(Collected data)
┌────────
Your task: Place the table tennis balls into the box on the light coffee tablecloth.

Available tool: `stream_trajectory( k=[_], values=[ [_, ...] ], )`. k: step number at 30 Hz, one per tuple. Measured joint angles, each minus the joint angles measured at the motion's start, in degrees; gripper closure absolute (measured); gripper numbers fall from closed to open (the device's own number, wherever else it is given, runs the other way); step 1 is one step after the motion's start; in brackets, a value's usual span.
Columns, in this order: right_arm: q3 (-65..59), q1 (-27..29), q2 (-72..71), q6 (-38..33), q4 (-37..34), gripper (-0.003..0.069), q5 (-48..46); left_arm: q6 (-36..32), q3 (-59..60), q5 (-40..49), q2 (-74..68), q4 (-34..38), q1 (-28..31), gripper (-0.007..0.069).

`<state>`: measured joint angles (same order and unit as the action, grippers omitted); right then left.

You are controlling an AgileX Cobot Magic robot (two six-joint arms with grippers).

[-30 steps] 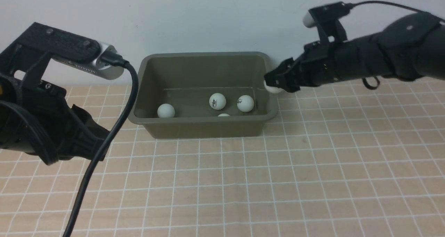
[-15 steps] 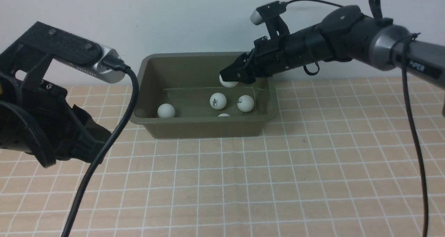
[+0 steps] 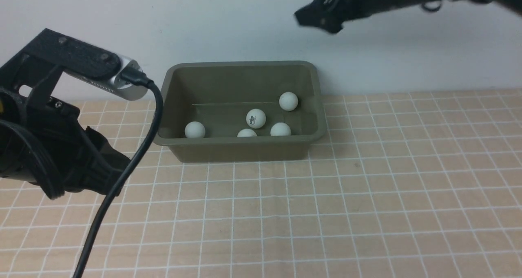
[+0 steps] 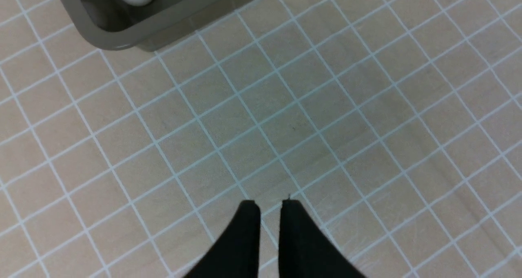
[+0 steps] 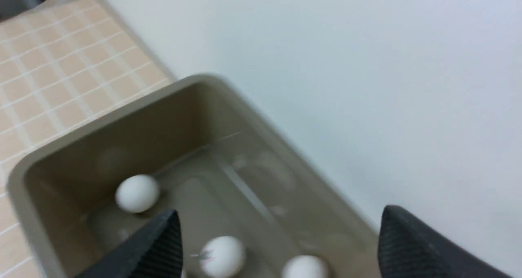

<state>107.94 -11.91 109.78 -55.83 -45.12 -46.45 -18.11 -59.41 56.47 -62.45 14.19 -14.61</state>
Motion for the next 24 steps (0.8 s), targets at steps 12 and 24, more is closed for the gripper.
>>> stream_trajectory(
  k=[12, 24],
  values=[
    [-0.22, 5.88, -26.27, 31.85, 36.47, 0.0122, -7.47, 0.00, 0.00, -3.50, 0.00, 0.07, 0.00, 0.0600],
    [-28.32, 5.88, -50.24, 37.82, 40.15, 0.0123, -8.71, -1.51, 0.00, -6.22, 0.00, 0.25, 0.00, 0.0600]
  ],
)
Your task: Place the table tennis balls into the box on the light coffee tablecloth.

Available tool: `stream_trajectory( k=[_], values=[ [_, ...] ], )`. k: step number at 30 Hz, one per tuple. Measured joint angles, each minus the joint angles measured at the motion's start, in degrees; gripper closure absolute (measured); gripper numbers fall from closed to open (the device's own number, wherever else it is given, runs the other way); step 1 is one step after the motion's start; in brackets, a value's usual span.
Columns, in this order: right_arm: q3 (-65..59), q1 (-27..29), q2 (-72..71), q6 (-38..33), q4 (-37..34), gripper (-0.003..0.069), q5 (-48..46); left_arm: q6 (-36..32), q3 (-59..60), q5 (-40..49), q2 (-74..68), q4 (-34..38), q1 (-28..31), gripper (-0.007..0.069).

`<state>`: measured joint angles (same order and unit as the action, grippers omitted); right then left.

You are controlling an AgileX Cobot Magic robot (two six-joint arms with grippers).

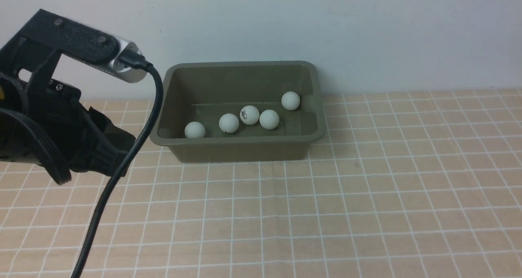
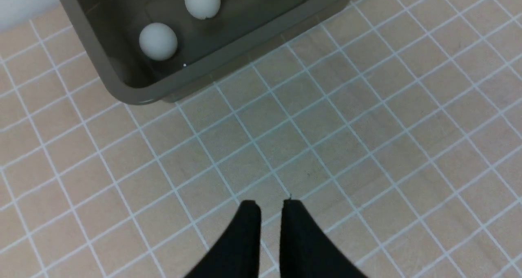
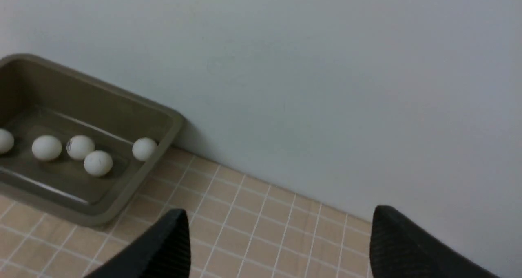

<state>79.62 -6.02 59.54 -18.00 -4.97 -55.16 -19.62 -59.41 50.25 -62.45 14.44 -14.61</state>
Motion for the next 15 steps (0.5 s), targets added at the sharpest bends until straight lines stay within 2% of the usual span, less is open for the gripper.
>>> stream_trajectory(
  k=[7, 15],
  values=[
    [-24.37, 0.00, -14.25, 0.00, -0.65, 0.0123, 6.76, -0.11, 0.00, 0.00, 0.00, 0.85, 0.00, 0.0600],
    [-42.52, 0.00, -26.30, -0.98, -5.27, 0.0123, 11.80, -0.17, 0.00, 0.00, 0.00, 1.31, 0.00, 0.0600]
  ],
)
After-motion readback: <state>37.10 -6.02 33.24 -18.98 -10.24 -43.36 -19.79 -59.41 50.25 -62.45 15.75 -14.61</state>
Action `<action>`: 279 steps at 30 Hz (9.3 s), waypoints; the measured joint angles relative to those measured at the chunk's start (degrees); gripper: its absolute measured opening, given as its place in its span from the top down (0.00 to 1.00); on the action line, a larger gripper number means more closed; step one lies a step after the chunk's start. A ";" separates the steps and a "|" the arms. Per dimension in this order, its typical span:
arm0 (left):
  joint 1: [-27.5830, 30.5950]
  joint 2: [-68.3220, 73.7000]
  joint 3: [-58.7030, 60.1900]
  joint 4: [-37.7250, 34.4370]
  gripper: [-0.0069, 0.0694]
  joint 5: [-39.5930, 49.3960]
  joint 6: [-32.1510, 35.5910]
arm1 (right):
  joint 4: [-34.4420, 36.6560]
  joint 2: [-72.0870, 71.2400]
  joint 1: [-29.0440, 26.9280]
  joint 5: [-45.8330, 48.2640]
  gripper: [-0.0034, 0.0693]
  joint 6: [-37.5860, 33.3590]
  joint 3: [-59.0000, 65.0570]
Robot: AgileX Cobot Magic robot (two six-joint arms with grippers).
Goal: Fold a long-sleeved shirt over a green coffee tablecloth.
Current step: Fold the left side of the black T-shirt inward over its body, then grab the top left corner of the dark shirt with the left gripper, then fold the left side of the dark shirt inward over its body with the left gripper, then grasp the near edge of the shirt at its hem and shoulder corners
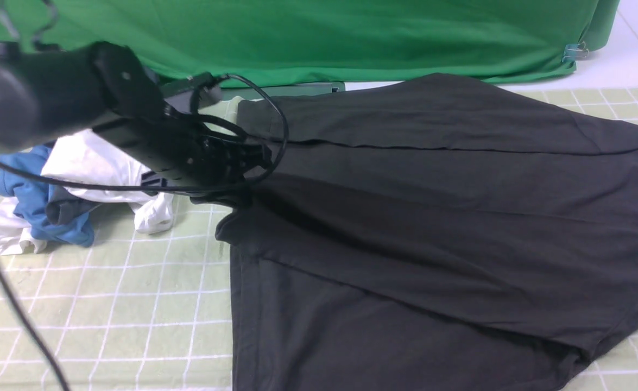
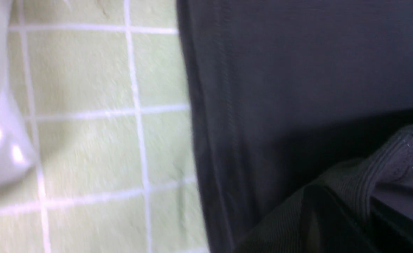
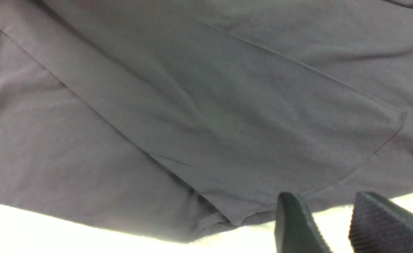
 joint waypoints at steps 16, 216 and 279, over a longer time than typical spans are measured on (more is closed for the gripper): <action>2.39 7.46 -15.76 9.70 0.62 2.51 -10.07 | 0.00 0.00 0.00 -0.34 0.63 0.00 0.00; -8.74 -17.76 24.42 0.41 0.62 4.51 -10.04 | -1.03 19.72 0.00 -6.16 0.61 1.50 -3.65; -20.72 -22.68 30.96 10.11 0.88 11.64 -6.99 | -8.33 21.53 23.15 0.66 0.29 5.98 10.36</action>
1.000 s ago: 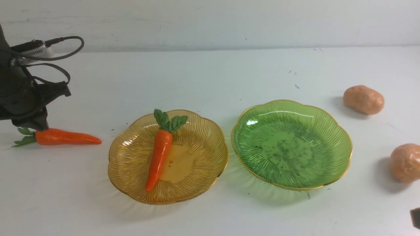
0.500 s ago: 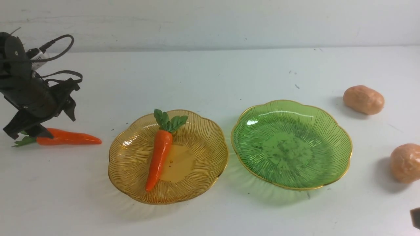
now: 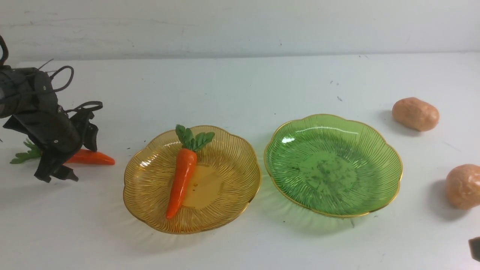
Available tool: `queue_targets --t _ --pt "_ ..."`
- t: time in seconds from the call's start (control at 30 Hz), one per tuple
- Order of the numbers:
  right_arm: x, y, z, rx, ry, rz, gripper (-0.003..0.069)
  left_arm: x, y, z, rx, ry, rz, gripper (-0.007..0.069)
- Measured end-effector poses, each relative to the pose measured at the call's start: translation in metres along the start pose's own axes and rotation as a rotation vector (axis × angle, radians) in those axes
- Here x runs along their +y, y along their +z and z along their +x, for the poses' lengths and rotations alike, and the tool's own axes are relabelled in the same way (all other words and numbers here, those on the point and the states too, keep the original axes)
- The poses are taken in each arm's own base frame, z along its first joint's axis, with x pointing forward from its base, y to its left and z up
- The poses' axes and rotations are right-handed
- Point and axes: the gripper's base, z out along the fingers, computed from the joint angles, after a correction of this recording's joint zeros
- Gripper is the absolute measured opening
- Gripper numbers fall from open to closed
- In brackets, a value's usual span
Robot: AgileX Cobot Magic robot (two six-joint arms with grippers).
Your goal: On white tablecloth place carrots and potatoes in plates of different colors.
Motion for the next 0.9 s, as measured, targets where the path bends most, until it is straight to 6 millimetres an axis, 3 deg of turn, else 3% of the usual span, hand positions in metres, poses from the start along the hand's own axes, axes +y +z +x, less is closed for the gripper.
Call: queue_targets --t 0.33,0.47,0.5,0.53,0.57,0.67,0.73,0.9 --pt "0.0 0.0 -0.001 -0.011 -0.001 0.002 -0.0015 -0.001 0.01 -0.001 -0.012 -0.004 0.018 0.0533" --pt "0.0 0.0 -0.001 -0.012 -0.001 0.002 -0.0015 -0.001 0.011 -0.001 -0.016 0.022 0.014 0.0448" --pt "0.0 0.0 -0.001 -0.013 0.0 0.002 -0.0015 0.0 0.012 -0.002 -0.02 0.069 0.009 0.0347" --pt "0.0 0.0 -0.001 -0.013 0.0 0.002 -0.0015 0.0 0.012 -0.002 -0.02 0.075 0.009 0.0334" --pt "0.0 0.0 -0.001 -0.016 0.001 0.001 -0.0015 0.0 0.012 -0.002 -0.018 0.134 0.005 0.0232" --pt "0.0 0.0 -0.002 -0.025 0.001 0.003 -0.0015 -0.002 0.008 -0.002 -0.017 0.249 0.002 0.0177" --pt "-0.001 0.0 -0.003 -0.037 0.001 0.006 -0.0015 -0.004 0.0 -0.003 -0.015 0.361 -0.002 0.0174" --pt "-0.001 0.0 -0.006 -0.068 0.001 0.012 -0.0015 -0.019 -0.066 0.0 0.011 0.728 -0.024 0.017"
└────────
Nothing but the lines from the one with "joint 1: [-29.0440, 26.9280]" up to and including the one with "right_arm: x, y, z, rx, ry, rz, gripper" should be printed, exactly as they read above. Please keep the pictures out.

  joint 1: [-29.0440, 26.9280]
  joint 5: [-45.8330, 48.2640]
  gripper: [-0.0034, 0.0693]
  joint 6: [-37.5860, 33.3590]
  joint 3: [-59.0000, 65.0570]
Robot: AgileX Cobot Magic robot (two six-joint arms with grippers).
Goal: Fold a long-sleeved shirt over a green coffee tablecloth.
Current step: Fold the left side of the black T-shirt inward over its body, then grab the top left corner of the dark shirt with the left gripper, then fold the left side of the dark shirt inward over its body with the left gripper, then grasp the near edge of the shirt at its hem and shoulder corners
 joint waypoints at steps 16, 216 and 279, over a longer time than typical spans are measured on (more is closed for the gripper): <action>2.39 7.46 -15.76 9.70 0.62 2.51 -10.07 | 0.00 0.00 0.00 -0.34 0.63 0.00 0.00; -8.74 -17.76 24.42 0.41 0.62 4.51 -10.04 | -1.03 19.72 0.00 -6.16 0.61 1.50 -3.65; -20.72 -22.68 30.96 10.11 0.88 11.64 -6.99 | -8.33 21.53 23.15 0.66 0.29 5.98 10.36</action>
1.000 s ago: 
0.500 s ago: 
now: 
Available tool: `queue_targets --t _ --pt "_ ..."`
- t: time in seconds from the call's start (control at 30 Hz), one per tuple
- Order of the numbers:
  right_arm: x, y, z, rx, ry, rz, gripper (-0.003..0.069)

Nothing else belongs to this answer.